Spotify creates 100 billion new data points every day.
A detailed web of likes, follows, playlists, and listening activity.
They know your music taste. Your favourite song. What mood you’re in.
They even know what you’re doing (that “driving” playlist is a giveaway).
So, why don't artists get to see it?
Despite billions of these data points, artists get very little insight into their audience.
Spotify and other music platforms only display a small amount of the information: a monthly snapshot of streaming numbers and a vague breakdown of location and demographic data.
Platforms can erase this data
On top of this, Spotify and other platforms can remove this data at any moment.
In fact, they did.
As Dan Fowler wrote in his recent essay on fan data, in August 2023, Spotify removed access to historical data (more than two years old). Any information about your catalog history is gone, unless you downloaded the data in time.
Takeaway: you should be able to see the granular details of your audience and identify your biggest fans.
Or you can lose access...
During 2015-2020 I released dozens of songs and remixes on Soundcloud, racking up tens of millions of plays, thousands of followers and interactions.
I can't access it any more.
It's my own fault - I lost access to the email and password, but all those relationships are now gone. I've got no way to get in touch with those fans. And if I want to release music again, I'll have to start again with a new audience.
It’s not just music platforms…
The same thing is true on social media.
Artists spend years building their fan base on Instagram and TikTok to promote their music, but they have little-no visibility into their following.
If you lose your credentials or the platform revokes your access, then everything you built is gone. And what happens when another platform grows popular and you have to rebuild your audience again from scratch?
Takeaway: you should be able to take your audience with you, outside the platform.
Platforms use your audience to monetize
All these platforms are farming your activity and your audience to serve targeted adverts and build their business.
Meanwhile, they hide most of the data from you, and share vanishingly little revenue with creators.
That data belongs to you
Fan relationships are the most valuable thing artists have. This relationship should exist without platforms holding the most valuable data captive.
If you truly owned your audience (and all the data), you could unlock so much more:
Identity your biggest fans.
Reward them and connect with them personally.
Aggregate their activity across streaming, social, merch and ticket purchases.
Plan campaigns with more accuracy.
Plan tours with more accuracy.
Monetize better by hyper-targeting your most engaged audience.
And take that data with you from one platform to another.
Look what happens when you go deep into fan data…
To give this a concrete example, let's take a look at two different types of listener.

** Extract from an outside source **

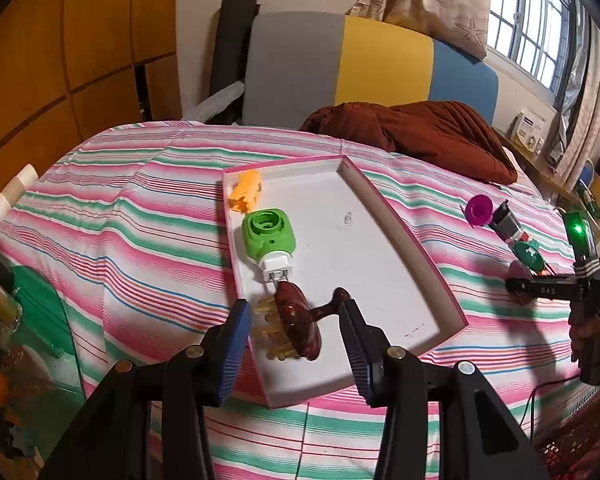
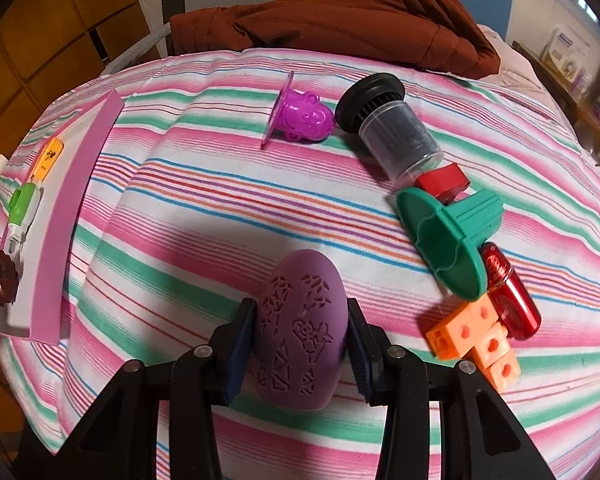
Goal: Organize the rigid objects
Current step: 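Carry the purple egg sponge into the tray beside the brown brush with the right gripper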
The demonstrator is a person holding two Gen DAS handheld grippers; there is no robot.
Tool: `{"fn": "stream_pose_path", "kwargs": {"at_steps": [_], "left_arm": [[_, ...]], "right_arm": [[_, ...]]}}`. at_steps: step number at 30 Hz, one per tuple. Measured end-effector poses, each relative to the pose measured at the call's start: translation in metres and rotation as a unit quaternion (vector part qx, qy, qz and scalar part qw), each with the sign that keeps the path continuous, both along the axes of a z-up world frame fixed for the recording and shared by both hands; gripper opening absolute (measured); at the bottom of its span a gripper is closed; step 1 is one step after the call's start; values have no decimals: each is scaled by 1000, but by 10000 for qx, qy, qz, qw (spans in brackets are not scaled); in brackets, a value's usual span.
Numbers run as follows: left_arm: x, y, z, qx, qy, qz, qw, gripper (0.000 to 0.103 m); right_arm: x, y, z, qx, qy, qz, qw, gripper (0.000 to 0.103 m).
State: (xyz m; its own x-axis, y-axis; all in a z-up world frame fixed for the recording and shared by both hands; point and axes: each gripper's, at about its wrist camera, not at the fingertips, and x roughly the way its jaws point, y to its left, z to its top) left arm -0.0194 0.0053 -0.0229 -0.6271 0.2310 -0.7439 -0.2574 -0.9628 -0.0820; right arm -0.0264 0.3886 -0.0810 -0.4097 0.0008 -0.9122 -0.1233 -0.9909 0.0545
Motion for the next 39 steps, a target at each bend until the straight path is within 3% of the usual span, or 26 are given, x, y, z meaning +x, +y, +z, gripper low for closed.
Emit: {"fn": "stream_pose_path", "kwargs": {"at_steps": [6,12,24,33,39], "left_arm": [[-2,-7,-2,3,-36,103,9999,46],[-2,-13,-5,16,-70,192,9998,46],[-2,-37,-1,191,104,607,9979,46],[-3,-50,-10,209,-21,797,9966,46],[-3,-51,-13,179,-65,797,9966,46]], "right_arm": [[3,-14,5,-149,-9,-5,9999,44],[4,-41,29,-286,355,171,9988,44],[-1,-147,86,-721,1122,1215,9836,44],[-14,-225,55,-813,764,1800,9773,44],[-22,-246,24,-773,375,1826,9794,44]]}}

Fan 1: “This person streamed your album seven times in full, commented on every social post, and bought merch.”
This indicates a strong fan relationship. This is someone who will likely buy tickets to a show, join a community and value a personal interaction with you in some way.

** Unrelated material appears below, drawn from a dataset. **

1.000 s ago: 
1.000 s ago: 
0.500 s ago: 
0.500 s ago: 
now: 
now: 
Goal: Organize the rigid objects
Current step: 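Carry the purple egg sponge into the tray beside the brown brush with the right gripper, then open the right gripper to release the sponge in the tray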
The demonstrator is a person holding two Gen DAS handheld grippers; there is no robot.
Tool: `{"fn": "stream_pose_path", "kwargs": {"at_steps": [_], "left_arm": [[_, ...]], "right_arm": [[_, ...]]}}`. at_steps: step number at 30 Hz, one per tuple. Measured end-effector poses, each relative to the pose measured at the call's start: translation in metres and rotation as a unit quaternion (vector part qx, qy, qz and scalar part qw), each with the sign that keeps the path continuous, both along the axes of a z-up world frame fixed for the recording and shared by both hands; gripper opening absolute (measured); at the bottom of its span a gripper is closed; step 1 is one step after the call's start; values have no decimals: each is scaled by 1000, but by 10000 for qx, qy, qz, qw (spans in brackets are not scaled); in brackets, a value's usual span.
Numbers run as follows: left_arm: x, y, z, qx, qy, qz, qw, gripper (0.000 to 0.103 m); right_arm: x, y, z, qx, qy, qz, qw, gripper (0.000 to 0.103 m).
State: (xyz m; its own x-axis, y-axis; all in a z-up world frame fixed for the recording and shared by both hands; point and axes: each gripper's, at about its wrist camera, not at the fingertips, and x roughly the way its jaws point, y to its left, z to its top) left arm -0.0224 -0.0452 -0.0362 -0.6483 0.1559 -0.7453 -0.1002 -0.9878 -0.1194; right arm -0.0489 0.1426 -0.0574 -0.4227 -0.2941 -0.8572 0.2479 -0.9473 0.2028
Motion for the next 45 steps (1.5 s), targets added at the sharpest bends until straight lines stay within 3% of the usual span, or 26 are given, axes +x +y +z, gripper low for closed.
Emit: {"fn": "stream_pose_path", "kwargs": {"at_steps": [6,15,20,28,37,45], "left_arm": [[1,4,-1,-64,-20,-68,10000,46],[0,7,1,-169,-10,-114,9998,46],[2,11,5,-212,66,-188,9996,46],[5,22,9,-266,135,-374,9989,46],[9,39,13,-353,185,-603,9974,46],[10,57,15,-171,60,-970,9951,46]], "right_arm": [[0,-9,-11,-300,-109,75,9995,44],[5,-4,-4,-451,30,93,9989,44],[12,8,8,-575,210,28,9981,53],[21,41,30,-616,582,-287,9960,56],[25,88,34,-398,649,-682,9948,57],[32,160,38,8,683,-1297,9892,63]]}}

Fan 2: “This person streamed your single 70 times as part of a playlist.”
This is probably someone who played your music as background noise while they’re at work or driving. They like your music, but they’re not a ride-or-die fan.
Streaming services display these two people as equal, but more data — aggregated across different platforms — reveals which is more valuable.
It’s important for fans, too
There’s a reason we wear band t-shirts, put posters on our bedroom wall, keep ticket stubs and wristbands.
Our musical identity is often deeply related to our personal identity.
In the past, it was easy to express our music identity because consumption was linked to physical products: CDs, vinyl and physical tickets we could display in our bedrooms.
Now all consumption is digital.
We need a new way to express our musical identity online.
This is why so many people share their Spotify Wrapped every year — we want to tell the world who we are through our listening habits.
What if we could do this all year round, with data points across streaming and social activity, and present it in a public way online?
It needs to be open
All of this is possible. The data points exist, but they are gate-kept on corporate servers.
Countless projects have tried to unlock them through APIs, only to have their access cut off.
The only way to do this, is to rebuild on a fully open base layer.
From the ground up.
Blockchains are more than just markets...
Most of the narrative around music and crypto so far has been based around sales and markets.
For good reason. Blockchains do enable a free market for music and direct payments which are so desperately needed.
However, this tech opens up more than just markets.
It's also the free flow of data, social graphs and audiences. Every interaction can be recorded on an open, composable database.
Now imagine a world where all music apps — streaming, collecting, ticketing, social apps — can interact with each other. We could aggregate all this hive of activity to reveal true fandoms.
This will take years (decades, probably), but there are already dozens of music apps onchain that act as a starting point.
I've personally collected hundreds of songs from dozens of musicians and interacted with them in different ways onchain. I've collected on Sound, given them a "cosign" on Catalog, replied to posts on Lens or Farcaster, owned a token, joined a gated Telegram chat.
If someone can aggregate this data it would give me a musical identity I could showcase in digital spaces.
Unlocking all this fan data might not be as headline-grabbing as million-dollar sales but it's equally important (maybe even more so).
That's why I signed the Oscillator Manifesto and I'm excited to see what can be built on this open layer.